**YOUR INSTRUCTIONS**
Reproduce the data below exactly as written. Pictures do not belong in the copy.

[Dataset excerpts]
▬▬▬

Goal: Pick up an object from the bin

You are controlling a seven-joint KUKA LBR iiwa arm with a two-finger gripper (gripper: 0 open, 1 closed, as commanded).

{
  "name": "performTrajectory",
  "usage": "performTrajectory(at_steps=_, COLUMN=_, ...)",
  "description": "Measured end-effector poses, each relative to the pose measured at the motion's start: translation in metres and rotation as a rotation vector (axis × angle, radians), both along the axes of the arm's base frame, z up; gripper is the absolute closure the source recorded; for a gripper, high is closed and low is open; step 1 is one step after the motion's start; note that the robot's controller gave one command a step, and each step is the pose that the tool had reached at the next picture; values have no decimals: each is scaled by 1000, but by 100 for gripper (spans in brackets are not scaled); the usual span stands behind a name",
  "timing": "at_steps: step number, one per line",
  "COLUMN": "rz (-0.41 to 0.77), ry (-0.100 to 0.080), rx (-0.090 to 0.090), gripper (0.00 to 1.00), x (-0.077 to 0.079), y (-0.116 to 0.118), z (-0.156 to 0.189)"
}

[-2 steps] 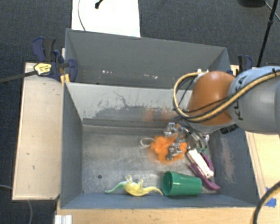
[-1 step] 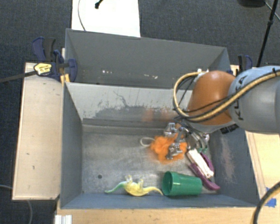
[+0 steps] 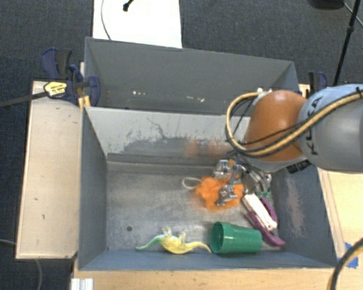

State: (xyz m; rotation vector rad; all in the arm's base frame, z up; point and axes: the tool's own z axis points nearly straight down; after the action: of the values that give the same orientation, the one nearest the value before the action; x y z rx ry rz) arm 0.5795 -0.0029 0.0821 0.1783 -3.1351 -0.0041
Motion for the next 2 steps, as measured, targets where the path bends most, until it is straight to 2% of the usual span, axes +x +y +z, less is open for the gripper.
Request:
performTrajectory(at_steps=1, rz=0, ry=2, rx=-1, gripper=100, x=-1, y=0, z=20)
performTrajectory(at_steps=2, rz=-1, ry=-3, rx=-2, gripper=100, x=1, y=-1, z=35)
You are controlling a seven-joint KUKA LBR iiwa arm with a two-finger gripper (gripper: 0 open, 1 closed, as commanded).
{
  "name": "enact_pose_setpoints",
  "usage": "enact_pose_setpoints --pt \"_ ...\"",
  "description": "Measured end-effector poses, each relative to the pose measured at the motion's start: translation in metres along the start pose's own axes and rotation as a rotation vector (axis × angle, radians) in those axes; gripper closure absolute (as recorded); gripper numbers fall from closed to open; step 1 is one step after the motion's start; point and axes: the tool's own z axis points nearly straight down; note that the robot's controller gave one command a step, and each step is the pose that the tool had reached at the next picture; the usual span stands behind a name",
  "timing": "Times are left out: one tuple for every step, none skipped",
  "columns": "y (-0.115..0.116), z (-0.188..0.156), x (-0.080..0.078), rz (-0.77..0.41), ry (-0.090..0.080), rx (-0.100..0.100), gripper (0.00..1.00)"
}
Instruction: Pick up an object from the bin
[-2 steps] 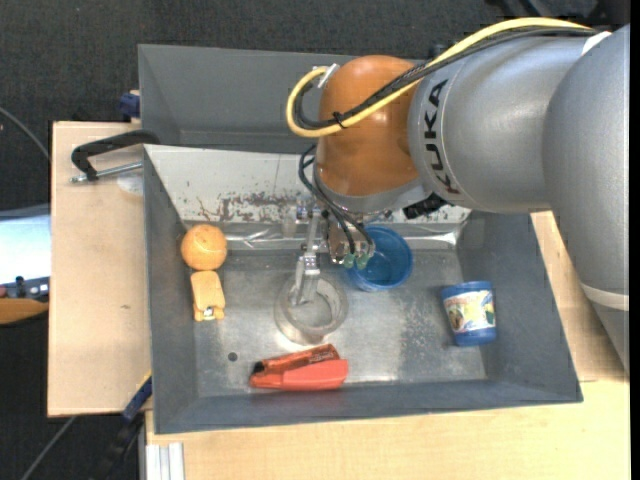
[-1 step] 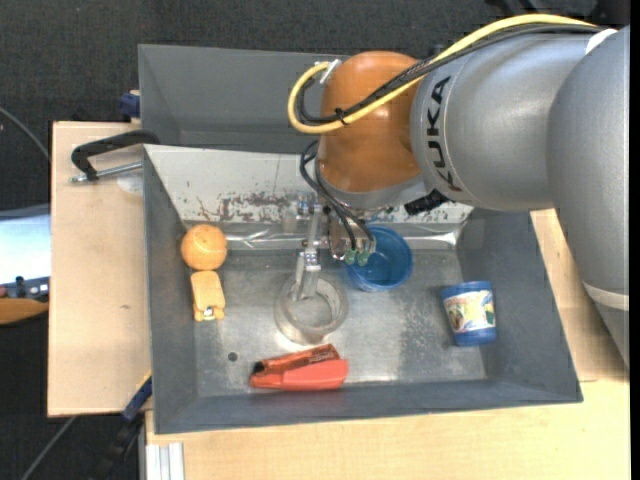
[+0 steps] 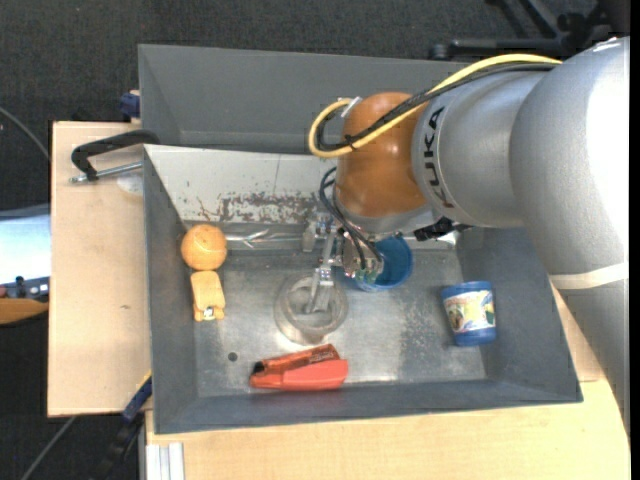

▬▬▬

**TASK RESPONSE**
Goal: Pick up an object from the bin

You are controlling a seven-joint KUKA LBR iiwa arm with a two-finger gripper (gripper: 0 open, 1 closed, as commanded).

{
  "name": "performTrajectory",
  "usage": "performTrajectory(at_steps=_, COLUMN=_, ...)",
  "description": "Measured end-effector poses, each relative to the pose measured at the motion's start: translation in metres and rotation as a rotation vector (axis × angle, radians), both along the axes of the arm's base frame, z up; gripper is the absolute closure the source recorded; for a gripper, high is closed and low is open; step 1 is one step after the motion's start; note that the robot's controller gave one command a step, and each step is the pose that the tool had reached at the next picture; values have no decimals: each is scaled by 1000, but by 100 for gripper (spans in brackets are not scaled); the usual span stands behind a name",
  "timing": "at_steps: step number, one per line",
  "COLUMN": "rz (-0.41 to 0.77), ry (-0.100 to 0.080), rx (-0.090 to 0.090), gripper (0.00 to 1.00), x (-0.077 to 0.079), y (-0.116 to 0.118), z (-0.156 to 0.189)"
}

[-2 steps] 
[-1 step] 
[+0 steps] 

State: (xyz m; rotation vector rad; all in the arm's base frame, z up; point and axes: the tool's own z axis points nearly straight down; after the action: of the values that give the same orientation, the one nearest the value before the action; x y z rx ry rz) arm 0.5795 -0.0029 0.0821 0.1783 -3.1351 -0.0041
Motion for the next 2 steps, as measured, targets where the path bends most, until it is straight to 2% of the usual span, axes +x +y +z, less is open for the gripper.
Request:
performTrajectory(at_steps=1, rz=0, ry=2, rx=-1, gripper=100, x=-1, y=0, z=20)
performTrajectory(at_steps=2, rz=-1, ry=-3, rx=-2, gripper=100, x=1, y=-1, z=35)
You are controlling a seven-joint KUKA LBR iiwa arm with a two-finger gripper (gripper: 0 open, 1 closed, as commanded).
{
  "name": "enact_pose_setpoints",
  "usage": "enact_pose_setpoints --pt \"_ ...\"",
  "description": "Measured end-effector poses, each relative to the pose measured at the motion's start: translation in metres along the start pose's own axes and rotation as a rotation vector (axis × angle, radians) in those axes; gripper closure absolute (as recorded); gripper numbers fall from closed to open; step 1 is one step after the motion's start; point and axes: the tool's own z axis points nearly straight down; note that the robot's controller gave one command a step, and each step is the pose that the tool had reached at the next picture; the usual span stands behind a name",
  "timing": "Times are left out: one tuple for every step, none skipped",
  "columns": "y (-0.115..0.116), z (-0.188..0.156), x (-0.080..0.078), rz (-0.77..0.41), ry (-0.090..0.080), rx (-0.100..0.100), gripper (0.00..1.00)"
}
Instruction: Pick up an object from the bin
[-2 steps] 
[-1 step] 
[+0 steps] 

What came before is the complete response.